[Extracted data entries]
|---|
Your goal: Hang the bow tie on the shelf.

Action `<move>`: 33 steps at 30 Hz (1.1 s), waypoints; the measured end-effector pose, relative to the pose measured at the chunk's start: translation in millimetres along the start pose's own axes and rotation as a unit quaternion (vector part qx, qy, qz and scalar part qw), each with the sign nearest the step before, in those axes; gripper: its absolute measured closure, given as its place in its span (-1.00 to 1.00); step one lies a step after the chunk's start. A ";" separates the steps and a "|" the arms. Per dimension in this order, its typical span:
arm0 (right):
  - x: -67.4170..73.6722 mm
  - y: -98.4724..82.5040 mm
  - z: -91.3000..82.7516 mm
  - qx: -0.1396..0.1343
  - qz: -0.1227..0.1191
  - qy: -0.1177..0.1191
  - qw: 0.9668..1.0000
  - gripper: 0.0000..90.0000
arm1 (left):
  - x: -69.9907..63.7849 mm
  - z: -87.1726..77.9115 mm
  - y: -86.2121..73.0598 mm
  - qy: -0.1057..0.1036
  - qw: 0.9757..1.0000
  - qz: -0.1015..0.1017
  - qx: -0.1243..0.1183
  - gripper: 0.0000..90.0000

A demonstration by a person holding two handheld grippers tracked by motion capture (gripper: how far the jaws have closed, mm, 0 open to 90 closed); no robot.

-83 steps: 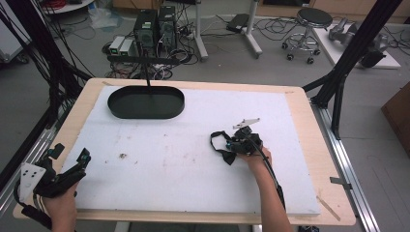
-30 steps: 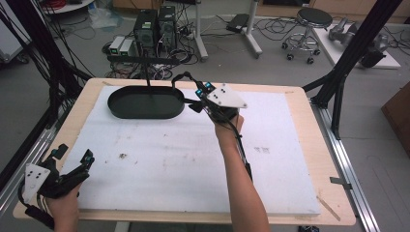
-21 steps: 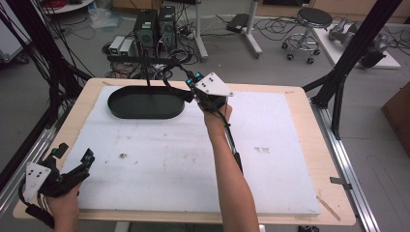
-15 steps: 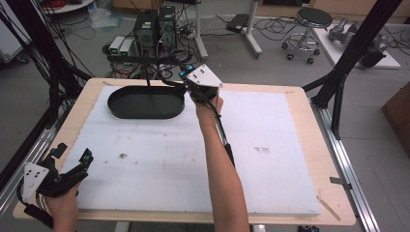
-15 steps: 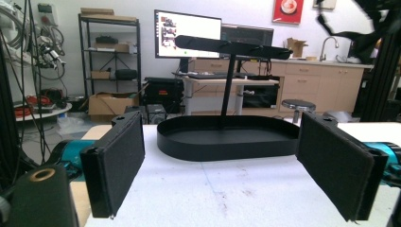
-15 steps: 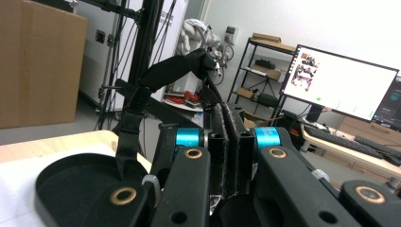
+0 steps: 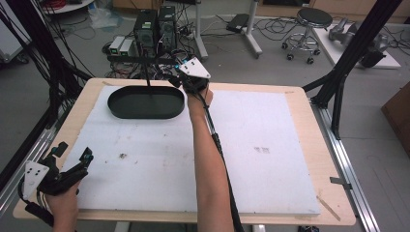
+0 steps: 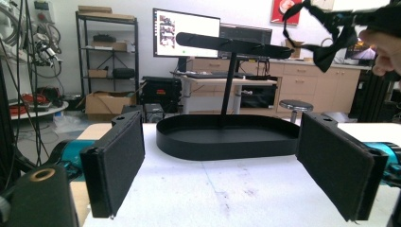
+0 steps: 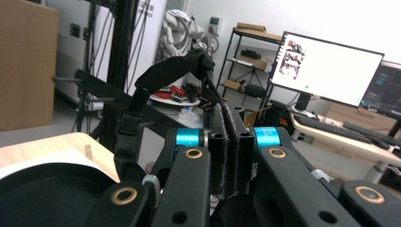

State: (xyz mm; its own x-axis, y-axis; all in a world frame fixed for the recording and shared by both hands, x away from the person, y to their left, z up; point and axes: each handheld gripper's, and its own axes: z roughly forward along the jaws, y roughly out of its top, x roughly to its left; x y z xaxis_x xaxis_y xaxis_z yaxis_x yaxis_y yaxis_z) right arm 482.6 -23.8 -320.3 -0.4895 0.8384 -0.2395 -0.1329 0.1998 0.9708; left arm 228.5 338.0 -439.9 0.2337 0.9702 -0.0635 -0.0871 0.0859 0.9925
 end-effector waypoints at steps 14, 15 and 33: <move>5.2 -30.3 23.9 0.036 0.005 -0.027 0.999 0.96 | -2.5 2.1 -1.5 -0.007 1.000 0.000 0.003 -0.63; 5.2 -30.3 23.9 0.036 0.005 -0.027 0.999 0.96 | -2.6 2.1 -1.7 -0.006 1.000 0.001 0.003 -0.63; 1.4 -26.7 11.8 0.073 0.026 -0.045 0.996 -0.24 | 0.0 1.5 1.3 -0.008 1.000 -0.007 -0.001 -0.63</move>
State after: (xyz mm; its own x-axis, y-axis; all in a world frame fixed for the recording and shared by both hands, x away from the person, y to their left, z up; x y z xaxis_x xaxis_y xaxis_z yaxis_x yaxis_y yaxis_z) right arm 495.6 -22.0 -346.4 -0.4128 0.8901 -0.1930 0.0204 0.2209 0.9751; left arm 229.9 337.7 -438.4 0.2500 0.9653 -0.0759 -0.0852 0.1000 0.9913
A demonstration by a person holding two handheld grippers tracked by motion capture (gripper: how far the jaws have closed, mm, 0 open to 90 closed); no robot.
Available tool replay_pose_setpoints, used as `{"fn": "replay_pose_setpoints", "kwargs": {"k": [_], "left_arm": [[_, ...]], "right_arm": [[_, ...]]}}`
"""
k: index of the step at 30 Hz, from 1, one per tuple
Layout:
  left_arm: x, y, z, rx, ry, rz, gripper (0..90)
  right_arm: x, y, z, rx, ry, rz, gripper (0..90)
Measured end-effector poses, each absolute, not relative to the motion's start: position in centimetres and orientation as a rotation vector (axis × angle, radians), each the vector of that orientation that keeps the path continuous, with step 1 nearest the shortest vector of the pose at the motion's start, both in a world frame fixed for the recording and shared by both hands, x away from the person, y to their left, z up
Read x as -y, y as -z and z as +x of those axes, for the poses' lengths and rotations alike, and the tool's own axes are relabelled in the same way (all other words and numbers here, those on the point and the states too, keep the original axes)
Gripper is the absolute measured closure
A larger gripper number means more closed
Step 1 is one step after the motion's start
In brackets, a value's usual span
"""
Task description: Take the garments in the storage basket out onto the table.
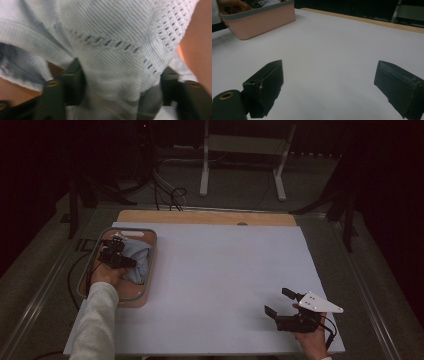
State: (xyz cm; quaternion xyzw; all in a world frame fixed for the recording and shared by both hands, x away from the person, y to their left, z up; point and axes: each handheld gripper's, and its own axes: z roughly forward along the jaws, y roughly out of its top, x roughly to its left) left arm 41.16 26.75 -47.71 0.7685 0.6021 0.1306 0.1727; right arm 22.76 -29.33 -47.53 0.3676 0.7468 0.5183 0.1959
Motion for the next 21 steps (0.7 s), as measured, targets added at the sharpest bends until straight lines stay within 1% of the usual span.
{"fn": "replay_pose_setpoints", "kwargs": {"k": [3, 4, 7, 21], "left_arm": [[-26.8, 47.5, 41.0, -1.703, -0.375, 2.156, 53.9], [-26.8, 47.4, 40.9, -1.699, -0.375, 2.149, 53.9], [-26.9, 47.1, 40.7, -1.678, -0.368, 2.127, 58.2], [-27.7, 45.3, 40.1, -1.611, -0.36, 2.056, 58.8]], "right_arm": [[29.4, 47.5, 22.7, -2.089, -1.45, 1.033, 8.7], [29.4, 47.5, 22.8, -2.088, -1.45, 1.034, 8.7], [29.5, 47.5, 22.8, -2.083, -1.453, 1.041, 8.7], [29.6, 47.5, 22.8, -2.078, -1.459, 1.045, 8.7]]}}
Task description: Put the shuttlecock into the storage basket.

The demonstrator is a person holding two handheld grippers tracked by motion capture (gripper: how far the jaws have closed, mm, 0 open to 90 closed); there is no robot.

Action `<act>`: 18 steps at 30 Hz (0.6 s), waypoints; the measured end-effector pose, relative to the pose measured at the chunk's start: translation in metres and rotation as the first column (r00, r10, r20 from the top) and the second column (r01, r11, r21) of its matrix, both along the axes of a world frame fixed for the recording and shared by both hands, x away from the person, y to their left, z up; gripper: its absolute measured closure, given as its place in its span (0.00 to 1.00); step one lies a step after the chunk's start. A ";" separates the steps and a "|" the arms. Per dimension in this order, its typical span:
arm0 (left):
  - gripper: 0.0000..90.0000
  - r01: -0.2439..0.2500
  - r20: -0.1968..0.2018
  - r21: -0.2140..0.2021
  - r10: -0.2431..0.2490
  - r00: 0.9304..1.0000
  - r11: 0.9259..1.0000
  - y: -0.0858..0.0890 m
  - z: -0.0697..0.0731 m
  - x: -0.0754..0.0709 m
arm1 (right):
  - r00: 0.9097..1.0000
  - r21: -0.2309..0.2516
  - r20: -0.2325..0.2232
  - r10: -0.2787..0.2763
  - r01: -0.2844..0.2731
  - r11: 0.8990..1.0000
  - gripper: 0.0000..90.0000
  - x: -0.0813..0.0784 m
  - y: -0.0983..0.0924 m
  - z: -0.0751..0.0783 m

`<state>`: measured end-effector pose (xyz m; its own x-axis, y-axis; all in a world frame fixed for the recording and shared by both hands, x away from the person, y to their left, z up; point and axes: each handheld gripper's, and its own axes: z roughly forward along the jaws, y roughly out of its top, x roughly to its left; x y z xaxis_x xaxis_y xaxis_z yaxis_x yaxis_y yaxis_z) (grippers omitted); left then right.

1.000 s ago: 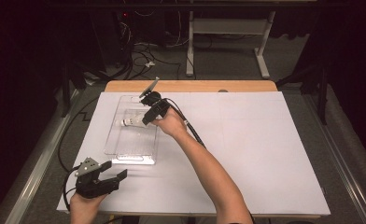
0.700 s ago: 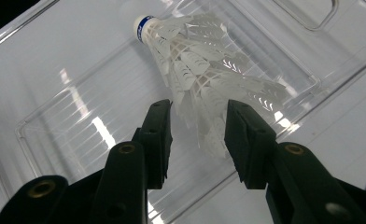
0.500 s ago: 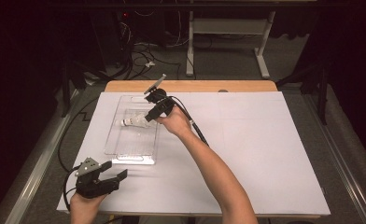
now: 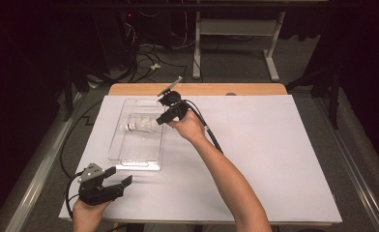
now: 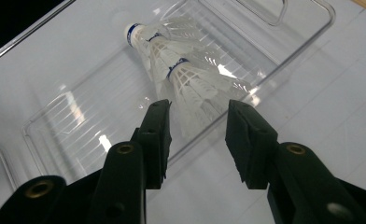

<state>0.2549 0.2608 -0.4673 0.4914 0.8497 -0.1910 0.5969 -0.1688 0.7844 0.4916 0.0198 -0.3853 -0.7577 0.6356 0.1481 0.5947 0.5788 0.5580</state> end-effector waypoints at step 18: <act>0.30 0.002 -0.002 -0.001 -0.002 1.000 1.000 -0.001 0.000 -0.001 | 0.999 0.025 0.012 -0.035 0.035 0.999 0.66 -0.004 -0.034 -0.005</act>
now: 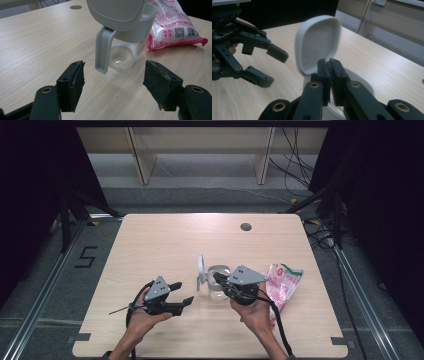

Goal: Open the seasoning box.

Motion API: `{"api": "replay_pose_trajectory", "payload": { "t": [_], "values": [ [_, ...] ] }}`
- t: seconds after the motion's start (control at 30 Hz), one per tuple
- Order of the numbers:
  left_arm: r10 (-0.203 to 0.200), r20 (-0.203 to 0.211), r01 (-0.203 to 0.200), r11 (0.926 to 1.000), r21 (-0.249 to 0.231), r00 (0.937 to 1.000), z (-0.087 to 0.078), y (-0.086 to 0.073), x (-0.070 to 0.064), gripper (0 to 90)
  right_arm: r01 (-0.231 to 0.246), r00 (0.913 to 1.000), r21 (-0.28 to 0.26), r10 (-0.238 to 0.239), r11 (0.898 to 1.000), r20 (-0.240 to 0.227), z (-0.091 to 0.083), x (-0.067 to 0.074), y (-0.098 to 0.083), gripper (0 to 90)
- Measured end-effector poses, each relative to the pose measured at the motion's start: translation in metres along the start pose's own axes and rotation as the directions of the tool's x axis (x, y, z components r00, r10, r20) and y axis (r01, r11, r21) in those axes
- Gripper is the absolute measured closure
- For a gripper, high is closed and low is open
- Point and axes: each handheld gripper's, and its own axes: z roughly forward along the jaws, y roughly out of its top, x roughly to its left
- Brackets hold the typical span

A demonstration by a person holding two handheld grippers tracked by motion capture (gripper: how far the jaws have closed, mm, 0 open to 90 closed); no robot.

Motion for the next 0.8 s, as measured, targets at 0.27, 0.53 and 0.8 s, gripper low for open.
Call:
{"api": "replay_pose_trajectory", "payload": {
  "t": [0.27, 0.53, 0.8],
  "values": [
    [-0.029, 0.014, 0.029, 0.9994, 0.018, 0.9995, 0.003, -0.005, -0.005, 26.8, -0.128, 0.9857, 0.011, 0.126, 0.992, 0.112, -0.051, -0.026, -0.033, 67.7],
    [-0.04, 0.029, 0.038, 0.9983, 0.043, 0.9988, 0.005, -0.008, -0.007, 21.2, -0.282, 0.9343, -0.026, 0.281, 0.959, 0.22, -0.09, -0.042, -0.068, 42.2],
    [-0.037, 0.027, 0.036, 0.9987, 0.036, 0.999, 0.003, -0.008, -0.008, 20.2, -0.309, 0.9011, -0.071, 0.316, 0.948, 0.297, -0.109, -0.062, -0.089, 37.8]
  ]
}}
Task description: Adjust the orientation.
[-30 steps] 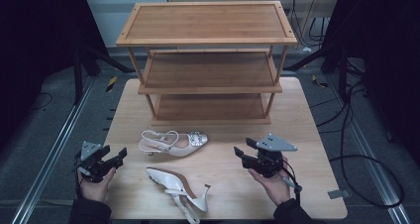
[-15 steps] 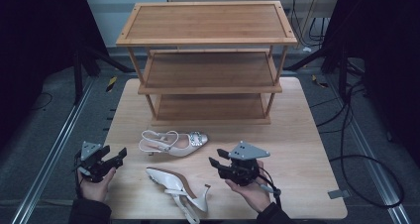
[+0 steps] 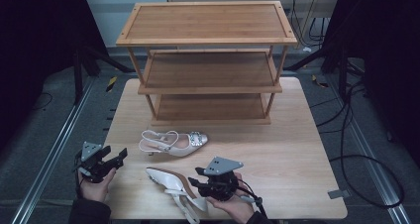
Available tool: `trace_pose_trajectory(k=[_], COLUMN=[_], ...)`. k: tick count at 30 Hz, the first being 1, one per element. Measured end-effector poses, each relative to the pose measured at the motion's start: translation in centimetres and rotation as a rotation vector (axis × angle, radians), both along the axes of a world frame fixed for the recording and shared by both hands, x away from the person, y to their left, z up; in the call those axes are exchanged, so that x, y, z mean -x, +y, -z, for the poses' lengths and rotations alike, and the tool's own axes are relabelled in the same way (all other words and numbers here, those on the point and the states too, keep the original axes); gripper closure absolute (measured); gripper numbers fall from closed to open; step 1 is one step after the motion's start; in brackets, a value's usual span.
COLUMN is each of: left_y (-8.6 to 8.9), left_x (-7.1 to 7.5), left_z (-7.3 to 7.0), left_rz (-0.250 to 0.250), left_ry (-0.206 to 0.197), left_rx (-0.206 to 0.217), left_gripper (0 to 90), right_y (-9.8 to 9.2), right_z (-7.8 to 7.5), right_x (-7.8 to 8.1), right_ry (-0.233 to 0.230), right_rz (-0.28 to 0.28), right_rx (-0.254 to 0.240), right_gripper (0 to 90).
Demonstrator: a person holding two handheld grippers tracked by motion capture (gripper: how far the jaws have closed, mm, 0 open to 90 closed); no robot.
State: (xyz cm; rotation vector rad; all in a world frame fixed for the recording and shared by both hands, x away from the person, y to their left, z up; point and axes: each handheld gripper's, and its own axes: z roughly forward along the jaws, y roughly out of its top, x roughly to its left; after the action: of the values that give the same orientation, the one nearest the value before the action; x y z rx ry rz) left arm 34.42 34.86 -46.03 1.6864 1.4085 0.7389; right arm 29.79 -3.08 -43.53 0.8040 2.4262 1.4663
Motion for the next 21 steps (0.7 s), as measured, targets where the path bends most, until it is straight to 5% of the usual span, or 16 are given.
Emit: trace_pose_trajectory(k=[14, 21], left_y=[-0.1, 0.0], left_x=[0.0, -0.1], left_z=[0.0, 0.0], left_rz=[0.007, 0.007], left_ry=[-0.001, 0.001], left_rx=[-0.002, -0.003], left_gripper=[32.7, 32.9], right_y=[2.8, 3.4], right_z=[2.4, 3.1], right_x=[1.2, 1.3], right_ry=[0.052, 0.063], right_rz=[-0.09, -0.105], right_rx=[0.071, 0.108], right_gripper=[63.6, 74.6])
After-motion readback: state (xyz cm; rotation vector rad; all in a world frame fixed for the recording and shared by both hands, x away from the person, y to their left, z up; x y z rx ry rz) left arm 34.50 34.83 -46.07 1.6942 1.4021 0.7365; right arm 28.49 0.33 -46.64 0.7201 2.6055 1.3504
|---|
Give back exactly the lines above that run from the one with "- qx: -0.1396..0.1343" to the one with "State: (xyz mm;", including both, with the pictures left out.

  - qx: -0.1396..0.1343
  - qz: -0.1227..0.1191
  - qy: -0.1177..0.1191
  - qw: 0.9668..1.0000
  - gripper: 0.0000..90.0000
arm1 (left):
  - x: -69.9907..63.7849 mm
  - z: -87.1726..77.9115 mm
  - y: -86.2121..73.0598 mm
  - qy: -0.1057..0.1036
  - qw: 0.9757..1.0000
  - qz: -0.1015..0.1017
  - qx: -0.1243..0.1183
  - gripper: 0.0000..90.0000

A demonstration by a person holding two handheld grippers tracked by motion capture (gripper: how far the jaws have closed, mm, 0 open to 90 closed); no robot.

-83 steps: 
-30 steps: 
-21 steps: 
-15 steps: 
-15 steps: 
-15 steps: 
+0 steps: 
+0 steps: 
+0 steps: 

State: (xyz mm; its own x-axis, y-axis; all in a world frame fixed for the recording and shared by both hands, x away from the person, y to their left, z up; point and axes: each handheld gripper's, and its own axes: z roughly forward along the jaws, y roughly out of its top, x roughly to its left; x y z xaxis_x xaxis_y xaxis_z yaxis_x yaxis_y yaxis_z) right arm 482.6 -23.8 -320.3 -0.4895 0.8384 -0.2395 -0.1329 0.1998 0.9708; left arm 228.5 338.0 -439.9 0.2337 0.9702 -0.0635 -0.0871 0.0859 0.9925

With that, the answer is finished.